Work task -> Beneath this line are the data; copy exactly the part of them that opens with the line containing "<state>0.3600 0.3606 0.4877" and closes with the line containing "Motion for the", and only that part.

The data ->

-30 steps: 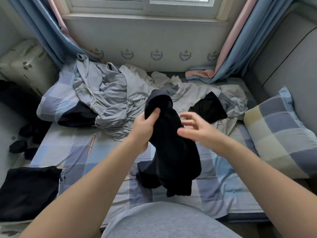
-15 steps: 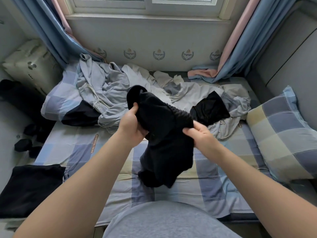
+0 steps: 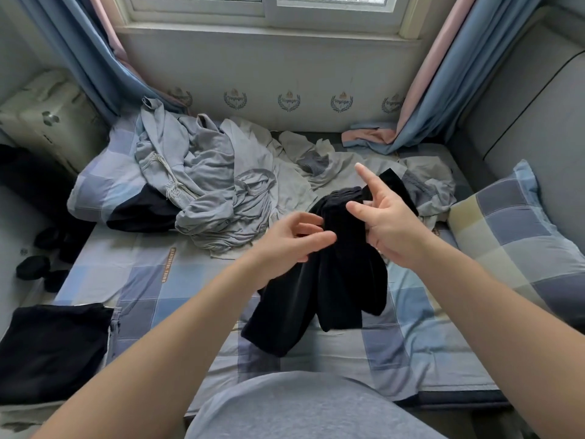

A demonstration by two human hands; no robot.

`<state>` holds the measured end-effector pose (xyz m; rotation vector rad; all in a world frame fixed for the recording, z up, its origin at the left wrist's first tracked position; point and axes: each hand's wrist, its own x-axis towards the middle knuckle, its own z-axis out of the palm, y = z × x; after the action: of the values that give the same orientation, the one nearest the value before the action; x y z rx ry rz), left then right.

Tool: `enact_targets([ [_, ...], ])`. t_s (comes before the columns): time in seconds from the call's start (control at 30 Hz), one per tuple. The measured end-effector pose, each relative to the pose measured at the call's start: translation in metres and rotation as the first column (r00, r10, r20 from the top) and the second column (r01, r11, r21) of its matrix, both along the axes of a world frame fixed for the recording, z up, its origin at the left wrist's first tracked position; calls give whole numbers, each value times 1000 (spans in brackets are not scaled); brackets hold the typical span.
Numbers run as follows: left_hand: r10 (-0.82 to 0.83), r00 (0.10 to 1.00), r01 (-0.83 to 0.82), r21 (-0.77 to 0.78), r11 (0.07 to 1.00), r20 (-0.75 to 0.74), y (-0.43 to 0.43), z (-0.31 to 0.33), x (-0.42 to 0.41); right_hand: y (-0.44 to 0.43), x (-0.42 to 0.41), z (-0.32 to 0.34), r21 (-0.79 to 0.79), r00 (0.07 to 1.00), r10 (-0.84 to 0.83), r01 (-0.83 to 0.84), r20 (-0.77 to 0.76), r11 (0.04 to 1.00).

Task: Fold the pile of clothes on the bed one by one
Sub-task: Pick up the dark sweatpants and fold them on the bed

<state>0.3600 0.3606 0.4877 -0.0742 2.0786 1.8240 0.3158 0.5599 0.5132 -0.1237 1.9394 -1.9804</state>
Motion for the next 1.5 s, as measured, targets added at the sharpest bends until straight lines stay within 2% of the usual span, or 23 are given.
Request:
enact_targets([
  [0.13,35,996,-40,-51,998,-84,19,-11,-2,-8,6,11,-55,999,43,-42,21,998],
  [0.2,117,986,-117,7,993,-121,21,-18,-5,-5,4,12,-36,998,52,-50,41,998],
  [0.27,161,985,-150,155,977,-67,14,-19,-8,0,2,9,116,996,58,-51,-61,992],
  [0.3,164,986,-154,240,958,-20,9,-17,-10,4,0,6,265,980,89,-40,-177,963],
  [0.37,147,988,-157,379,912,57,-1,-8,-13,9,-4,-1,535,917,184,37,-353,844],
  [0.4,136,988,-156,423,892,79,-5,-1,-15,10,-5,-6,610,896,217,72,-387,789],
  [0.53,97,987,-152,559,815,126,-14,24,-21,-4,-8,-25,704,894,249,97,-373,704],
  [0.6,110,980,-187,563,805,167,-16,32,-23,-10,-13,-35,757,907,220,145,-359,637],
  [0.67,150,974,-216,502,837,169,-18,36,-25,-12,-20,-38,781,888,175,263,-425,566],
  [0.7,175,977,-209,421,882,118,-22,35,-27,-12,-24,-34,776,883,172,275,-438,567],
  [0.73,181,984,-176,272,946,9,-28,34,-29,-12,-28,-27,754,888,174,243,-426,611],
  [0.77,137,983,-132,50,990,-123,-35,34,-30,-12,-30,-18,717,900,177,184,-398,672],
  [0.8,32,974,-80,-210,974,-223,-43,34,-33,-13,-32,-10,678,916,173,132,-363,723],
  [0.83,-102,960,-27,-448,894,-262,-50,34,-35,-13,-35,-1,649,922,169,108,-349,753],
  [0.87,-216,941,12,-611,791,-261,-54,34,-37,-14,-37,8,635,918,170,106,-357,765],
  [0.9,-282,924,24,-696,718,-260,-56,32,-39,-16,-39,15,620,911,172,107,-374,777],
  [1.0,-274,888,-111,-749,653,-370,-62,29,-52,-26,-50,38,559,879,178,115,-442,821],
  [1.07,-235,873,-205,-759,617,-426,-71,36,-65,-30,-61,53,582,836,261,84,-482,809],
  [1.13,-233,856,-269,-782,563,-462,-85,50,-79,-28,-76,65,696,799,384,58,-463,716],
  [1.2,-247,845,-317,-817,482,-474,-102,68,-92,-25,-92,79,814,752,489,107,-441,570],
  [1.27,-234,843,-362,-832,421,-485,-120,91,-103,-22,-111,96,861,703,547,190,-455,473],
  [1.4,-155,863,-428,-858,285,-482,-149,150,-119,-16,-142,146,827,651,517,367,-556,427],
  [1.5,-80,859,-473,-844,252,-505,-173,199,-125,-15,-154,192,779,639,448,469,-625,417],
])
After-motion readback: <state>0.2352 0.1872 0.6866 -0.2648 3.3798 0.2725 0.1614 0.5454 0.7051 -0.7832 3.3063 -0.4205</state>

Exercise output ->
<state>0.3600 0.3606 0.4877 -0.0742 2.0786 1.8240 0.3158 0.5599 0.5132 -0.1237 1.9394 -1.9804</state>
Motion for the next 1.5 s, as measured, targets added at the sharpest bends until straight lines stay within 2% of the usual span, or 23 are given.

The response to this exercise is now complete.